Association Visitor

As an Association Visitor, you will:

• offer emotional support to people living with and affected by MND
• provide information to people living with MND, their carers and families
• help people living with MND make informed choices
• help people to access appropriate services / support
• explain how the MND Association can support people living with MND, their carers and families
• record information, following the MND Association guidelines and local protocols
• develop and maintain relationships with our local Branch or Group
• attend support and supervision meetings, as well as development events.

The time required is flexible, but we expect Association Visitors to commit to a minimum of 2 - 4 hours per week. For this role you need to be able to work as part of a team, liaise with health and social care professionals and have the ability to develop and maintain supportive relationships.

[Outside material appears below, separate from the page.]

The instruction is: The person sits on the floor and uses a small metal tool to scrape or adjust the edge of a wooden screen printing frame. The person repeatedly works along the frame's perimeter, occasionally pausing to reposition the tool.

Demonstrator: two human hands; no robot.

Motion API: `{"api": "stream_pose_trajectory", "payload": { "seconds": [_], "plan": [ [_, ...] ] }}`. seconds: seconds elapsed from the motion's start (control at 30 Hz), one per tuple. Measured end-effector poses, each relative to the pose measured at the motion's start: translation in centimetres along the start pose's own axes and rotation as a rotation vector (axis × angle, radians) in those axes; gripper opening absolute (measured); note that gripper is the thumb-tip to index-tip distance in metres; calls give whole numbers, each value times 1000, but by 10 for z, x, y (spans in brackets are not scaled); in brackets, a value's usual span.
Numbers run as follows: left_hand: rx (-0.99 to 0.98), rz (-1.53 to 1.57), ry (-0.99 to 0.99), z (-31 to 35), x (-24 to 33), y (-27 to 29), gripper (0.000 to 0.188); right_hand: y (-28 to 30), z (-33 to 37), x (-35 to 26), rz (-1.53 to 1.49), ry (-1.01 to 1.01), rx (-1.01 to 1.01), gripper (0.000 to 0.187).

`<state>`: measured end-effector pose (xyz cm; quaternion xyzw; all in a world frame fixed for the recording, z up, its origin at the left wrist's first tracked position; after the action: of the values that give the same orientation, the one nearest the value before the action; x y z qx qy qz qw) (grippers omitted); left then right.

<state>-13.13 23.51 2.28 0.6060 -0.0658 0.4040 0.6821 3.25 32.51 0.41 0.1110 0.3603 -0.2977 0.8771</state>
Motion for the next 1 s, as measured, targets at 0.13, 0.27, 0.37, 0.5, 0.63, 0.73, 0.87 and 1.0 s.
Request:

You’ll be inducted into the role and informed about the Association. As part of this, you will receive e-learning, face-to-face training and mentoring. The training programme will also include experiential and reflective learning.

About us

MND is a fatal, rapidly progressive disease that affects the brain and spinal cord. It attacks the nerves that control movement so muscles refuse to work. It can leave people locked in a failing body, unable to move, talk and eventually breath. It kills a third of people within a year and more than half within two years of diagnosis, and it has no cure.

The MND Association was founded in 1979. Our mission is to improve care and support for people with MND, their families and carers. We also fund and promote research that leads to new understanding and treatments and brings us closer to a cure for MND.